Abstract

Male weakfish Cynoscion regalis possess highly specialized, bilateral, striated sonic muscles used in sound production associated with courtship. Androgen-driven hypertrophy of the muscles during the late spring spawning period results in a tripling of sonic muscle mass followed by post-spawning atrophy. This study examined the morphological and biochemical changes underlying seasonal changes in sonic muscle mass and the functional effects of these on contraction as measured by sound production. Sonic muscle fiber cross-sectional area (CSA) increased significantly during the period of hypertrophy and then decreased by nearly 60%. Both the CSA of the contractile cylinder and that of the peripheral sarcoplasm decreased significantly by late summer, with the peripheral ring of sarcoplasm virtually disappearing. Muscle protein content followed a similar trend, suggesting a major loss of structural elements during atrophy. Muscle glycogen and lipid content decreased precipitously in early June during the period of maximal sound production.

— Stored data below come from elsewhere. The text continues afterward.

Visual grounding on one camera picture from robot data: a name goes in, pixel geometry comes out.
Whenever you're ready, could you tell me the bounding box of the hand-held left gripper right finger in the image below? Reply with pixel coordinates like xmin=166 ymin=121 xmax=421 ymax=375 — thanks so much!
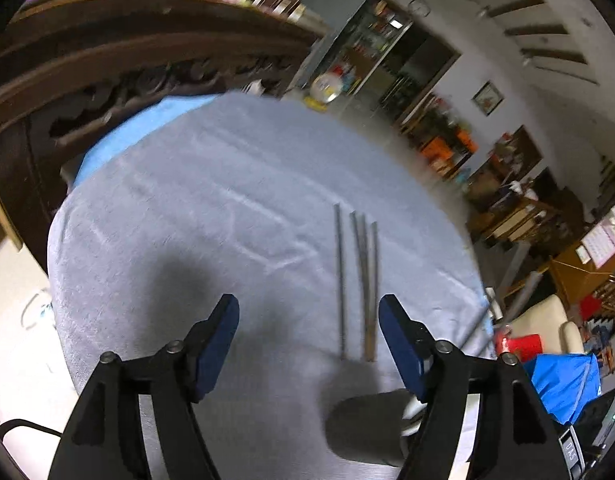
xmin=379 ymin=293 xmax=569 ymax=480

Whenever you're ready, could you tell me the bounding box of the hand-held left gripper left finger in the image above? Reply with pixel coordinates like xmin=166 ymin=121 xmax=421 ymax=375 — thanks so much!
xmin=47 ymin=293 xmax=240 ymax=480

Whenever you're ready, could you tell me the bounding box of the dark wooden chopstick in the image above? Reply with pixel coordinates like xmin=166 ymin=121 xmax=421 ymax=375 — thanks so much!
xmin=359 ymin=214 xmax=372 ymax=321
xmin=367 ymin=221 xmax=379 ymax=362
xmin=336 ymin=203 xmax=348 ymax=360
xmin=351 ymin=211 xmax=372 ymax=361

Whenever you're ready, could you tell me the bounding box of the black perforated utensil holder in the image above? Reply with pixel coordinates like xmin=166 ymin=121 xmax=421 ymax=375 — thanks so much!
xmin=325 ymin=390 xmax=428 ymax=468

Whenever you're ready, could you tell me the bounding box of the blue tarp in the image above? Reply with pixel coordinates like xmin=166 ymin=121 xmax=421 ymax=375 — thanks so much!
xmin=527 ymin=352 xmax=602 ymax=426

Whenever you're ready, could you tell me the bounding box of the red plastic cup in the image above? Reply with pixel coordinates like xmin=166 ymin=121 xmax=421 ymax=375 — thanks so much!
xmin=495 ymin=332 xmax=544 ymax=361

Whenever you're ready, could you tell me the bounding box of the grey towel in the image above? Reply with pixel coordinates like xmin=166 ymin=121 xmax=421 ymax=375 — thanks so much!
xmin=47 ymin=92 xmax=493 ymax=480

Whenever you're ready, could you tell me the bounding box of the beige chair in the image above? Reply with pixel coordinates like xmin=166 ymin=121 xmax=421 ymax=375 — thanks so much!
xmin=507 ymin=294 xmax=585 ymax=356

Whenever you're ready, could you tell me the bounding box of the wooden stair railing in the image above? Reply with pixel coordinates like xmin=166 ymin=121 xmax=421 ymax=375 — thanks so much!
xmin=467 ymin=195 xmax=588 ymax=261

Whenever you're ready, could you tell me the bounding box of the orange box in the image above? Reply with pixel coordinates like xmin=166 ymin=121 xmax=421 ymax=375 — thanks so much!
xmin=422 ymin=132 xmax=475 ymax=166

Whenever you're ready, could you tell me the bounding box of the light blue cloth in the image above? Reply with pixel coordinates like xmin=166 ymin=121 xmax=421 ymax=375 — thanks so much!
xmin=74 ymin=95 xmax=223 ymax=188

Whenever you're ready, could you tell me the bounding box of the framed picture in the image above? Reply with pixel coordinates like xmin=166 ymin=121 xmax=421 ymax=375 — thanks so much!
xmin=472 ymin=81 xmax=504 ymax=117

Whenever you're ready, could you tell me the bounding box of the round electric fan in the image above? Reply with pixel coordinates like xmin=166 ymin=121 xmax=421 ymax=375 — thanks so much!
xmin=303 ymin=72 xmax=345 ymax=111

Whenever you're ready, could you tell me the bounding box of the shelf with goods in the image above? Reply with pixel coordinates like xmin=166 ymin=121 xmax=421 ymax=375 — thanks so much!
xmin=332 ymin=0 xmax=413 ymax=96

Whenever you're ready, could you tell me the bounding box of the grey refrigerator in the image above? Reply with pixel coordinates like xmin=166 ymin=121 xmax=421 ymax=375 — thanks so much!
xmin=292 ymin=0 xmax=388 ymax=91

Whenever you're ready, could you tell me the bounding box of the wall calendar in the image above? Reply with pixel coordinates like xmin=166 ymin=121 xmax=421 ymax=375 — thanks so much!
xmin=575 ymin=199 xmax=615 ymax=268

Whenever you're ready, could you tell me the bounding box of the black cable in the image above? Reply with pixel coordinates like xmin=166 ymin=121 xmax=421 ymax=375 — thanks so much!
xmin=0 ymin=417 xmax=63 ymax=442

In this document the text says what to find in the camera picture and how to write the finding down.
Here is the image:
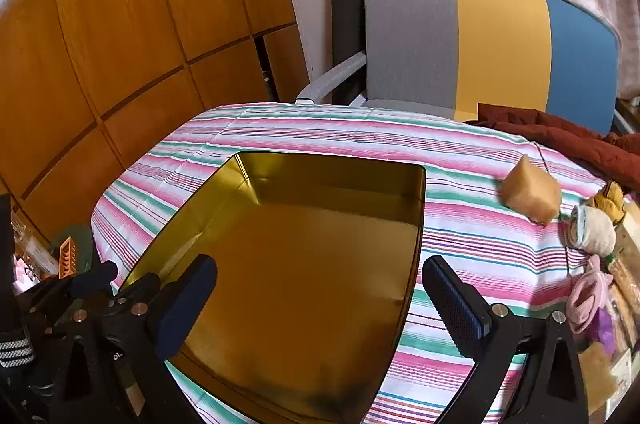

Sound pressure level increased and sound pulse duration decreased with increasing sonic muscle mass, indicating that sonic muscle fibers contract with greater force and shorter duration during the spawning season. Neither the pulse repetition rate nor the number of pulses varied seasonally or with muscle mass, suggesting that the effects of steroids on the acoustic variables are more pronounced peripherally than in the central nervous system. Seasonal sonic muscle hypertrophy, therefore, functions as a secondary sexual characteristic that maximizes vocalization amplitude during the spawning period.